Firefox gets a brand new HTML5 parser
As of tomorrow the new HTML5 parser will be available in nightly builds:
If you are still comfortable with testing, download a trunk nightly build tomorrow, run it, navigate to about:config and flip the preference named html5.enable to true. This makes Gecko use the HTML5 parser when loading pages into the content area and when setting innerHTML. […] There is also another preference called html5.offmainthread that defaults to true. If you suspect a thread collaboration bug, you can try flipping the pref to false to make all parts of the HTML5 parser run on the main thread.
FYI, this doesn’t mean that Mozilla will support any of the new HTML5 features any better, it will just mean that the HTML that it tries to render is parsed according to rules specified by the HTML5 spec. The result is that the DOM generated by the parser would be the same in all browsers that support these rules.
Microsoft started work on IE 9 and is planning to give web developers what they want
According to Dean Hachamovitch in the announcement on IE Blog:
Our focus is providing rich capabilities – the ones that most developers want to use – in an interoperable way. Developers want more capabilities in the browser to build great apps and experiences; they want them to work in an interoperable way so they don’t have to re-write and re-test their sites again and again. The standards process offers a good means to that end.
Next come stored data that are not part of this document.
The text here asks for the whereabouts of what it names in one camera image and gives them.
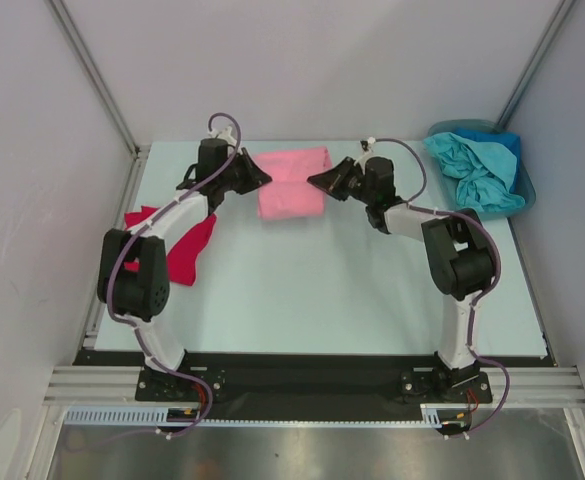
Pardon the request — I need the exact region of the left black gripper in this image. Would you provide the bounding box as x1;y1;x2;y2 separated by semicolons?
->
217;148;270;196

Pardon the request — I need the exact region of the pink t shirt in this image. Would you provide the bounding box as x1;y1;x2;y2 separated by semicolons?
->
254;146;332;221

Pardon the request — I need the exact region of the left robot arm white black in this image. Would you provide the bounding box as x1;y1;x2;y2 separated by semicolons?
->
97;133;271;400

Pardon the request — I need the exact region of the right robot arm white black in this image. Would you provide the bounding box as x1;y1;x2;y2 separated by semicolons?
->
307;156;500;402

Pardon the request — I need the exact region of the red folded t shirt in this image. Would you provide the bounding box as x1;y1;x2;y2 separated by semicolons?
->
124;206;217;287

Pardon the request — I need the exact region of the light blue t shirt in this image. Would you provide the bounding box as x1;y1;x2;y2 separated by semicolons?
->
423;132;526;214

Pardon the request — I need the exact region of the dark blue t shirt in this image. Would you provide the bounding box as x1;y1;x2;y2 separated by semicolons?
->
453;128;522;193

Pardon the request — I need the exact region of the teal plastic basket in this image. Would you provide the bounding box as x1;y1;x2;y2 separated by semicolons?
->
423;119;536;219

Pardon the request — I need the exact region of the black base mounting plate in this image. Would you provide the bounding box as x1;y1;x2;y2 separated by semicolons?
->
73;350;551;422

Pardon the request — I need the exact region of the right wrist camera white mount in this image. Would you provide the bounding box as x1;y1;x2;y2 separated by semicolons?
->
356;137;376;170

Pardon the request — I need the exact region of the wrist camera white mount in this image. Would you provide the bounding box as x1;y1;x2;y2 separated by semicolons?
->
356;137;376;170
208;125;237;146

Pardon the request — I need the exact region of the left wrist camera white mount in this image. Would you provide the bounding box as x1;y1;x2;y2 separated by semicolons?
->
208;125;237;146

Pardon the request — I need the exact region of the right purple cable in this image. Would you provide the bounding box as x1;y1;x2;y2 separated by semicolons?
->
371;137;512;436

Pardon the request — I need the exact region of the purple cable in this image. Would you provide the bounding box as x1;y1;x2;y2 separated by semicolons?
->
371;137;512;436
105;112;246;436

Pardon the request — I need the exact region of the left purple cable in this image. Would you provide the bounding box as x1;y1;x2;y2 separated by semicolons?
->
105;112;246;436

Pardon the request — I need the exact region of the left aluminium frame post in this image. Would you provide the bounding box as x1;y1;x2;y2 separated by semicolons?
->
44;0;141;159

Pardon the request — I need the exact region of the aluminium frame post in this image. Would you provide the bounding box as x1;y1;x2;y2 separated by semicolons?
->
497;0;580;129
44;0;141;159

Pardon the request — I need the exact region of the slotted cable duct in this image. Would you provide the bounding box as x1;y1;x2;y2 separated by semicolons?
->
64;403;473;429

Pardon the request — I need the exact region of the right aluminium frame post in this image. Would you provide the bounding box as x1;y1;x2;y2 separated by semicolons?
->
497;0;580;129

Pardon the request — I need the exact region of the aluminium rail front right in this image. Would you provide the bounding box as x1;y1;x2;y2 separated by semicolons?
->
421;364;585;480

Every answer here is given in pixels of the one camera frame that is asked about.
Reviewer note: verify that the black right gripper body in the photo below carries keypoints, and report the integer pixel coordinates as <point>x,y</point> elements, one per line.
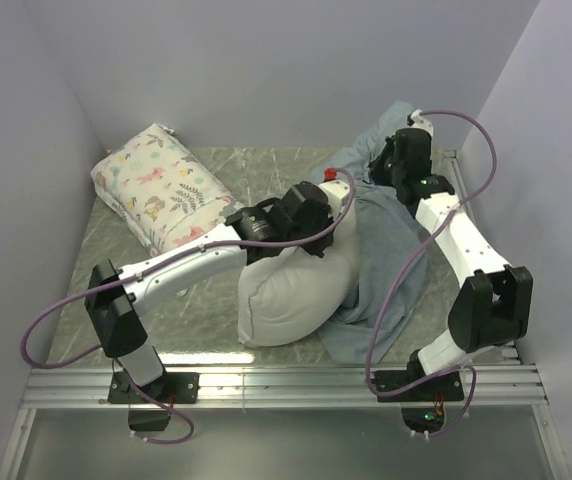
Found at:
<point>387,170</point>

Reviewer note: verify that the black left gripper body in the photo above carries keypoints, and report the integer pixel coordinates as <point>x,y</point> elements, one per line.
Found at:
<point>323,223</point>

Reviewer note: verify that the blue fish print pillowcase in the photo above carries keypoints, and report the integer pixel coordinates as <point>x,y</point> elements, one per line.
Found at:
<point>388,237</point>

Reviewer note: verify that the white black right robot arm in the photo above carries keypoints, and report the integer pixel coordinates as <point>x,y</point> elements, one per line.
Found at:
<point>492,306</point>

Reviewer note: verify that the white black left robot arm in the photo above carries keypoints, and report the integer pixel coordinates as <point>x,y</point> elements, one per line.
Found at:
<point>121,296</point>

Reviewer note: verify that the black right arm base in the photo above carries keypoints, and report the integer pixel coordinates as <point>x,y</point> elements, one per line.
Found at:
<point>423,407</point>

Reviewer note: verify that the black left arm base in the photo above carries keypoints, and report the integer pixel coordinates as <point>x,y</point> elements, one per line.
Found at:
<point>171,389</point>

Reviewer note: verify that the white floral print pillow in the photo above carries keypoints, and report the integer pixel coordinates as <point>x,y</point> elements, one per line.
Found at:
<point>165,195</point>

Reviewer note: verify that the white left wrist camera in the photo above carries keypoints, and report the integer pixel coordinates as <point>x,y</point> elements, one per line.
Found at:
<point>339,188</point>

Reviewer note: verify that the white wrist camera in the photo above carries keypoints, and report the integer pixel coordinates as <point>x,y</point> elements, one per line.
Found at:
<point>418,120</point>
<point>339,188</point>

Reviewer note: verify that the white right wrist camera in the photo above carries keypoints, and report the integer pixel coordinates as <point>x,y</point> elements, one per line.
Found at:
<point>418,120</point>

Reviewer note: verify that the aluminium front rail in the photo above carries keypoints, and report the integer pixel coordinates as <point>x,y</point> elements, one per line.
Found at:
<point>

Things are also looking good for a pet peeve of mine: CSS selector support. A couple of years ago I created an automated test suite for the CSS3.info website that would test support of almost all CSS selected in the CSS2.1 and CSS3 spec. At the time no browser passed the test, but that quickly changed and nowadays every browser except for Internet Explorer passes. IE 8 did improve the score quite a bit and added all of the CSS2.1 selectors. Work on the CSS selector engine in IE9 is apparently already almost finished, because the announcement on the IE Blog includes a screenshot of my test suite and clearly shows that it fails only 4 tests of the 578. It supports 43 of the 41 selectors, one is buggy and just one is unsupported.
The CSS Selector test is also mentioned in a MSDN Channel 9 video about IE 9: Standards and Interoperability.
Adobe released the first beta of AIR 2.0
Adobe AIR 2.0 includes an updated version of the Webkit rendering engine which should add support for some HTML5 elements and CSS transforms, transitions and animations. I did a quick check to see what is supported and noticed the following:
- CSS Animations
- CSS Transitions
- CSS 2D Transforms
- CSS Gradients
- CSS Masks
- CSS Reflections
- HTML5 Canvas
- CSS 3D Transforms
- CSS Fonts
- CSS box-shadow and text-shadow properties
- HTML5 Offline Application Cache
- HTML5 Local and Session Storage
- HTML5 Database Storage
- HTML5 Video
Although 2D transforms are supported they look pretty ugly compared to the same effects in Safari. It looks like the transforms are done without proper interpolation and anti-aliasing. In their current state I would almost say that transforms are unusable. One thing I also noticed is that large text is also not anti-aliased, which makes it look quite bad compared to desktop browsers.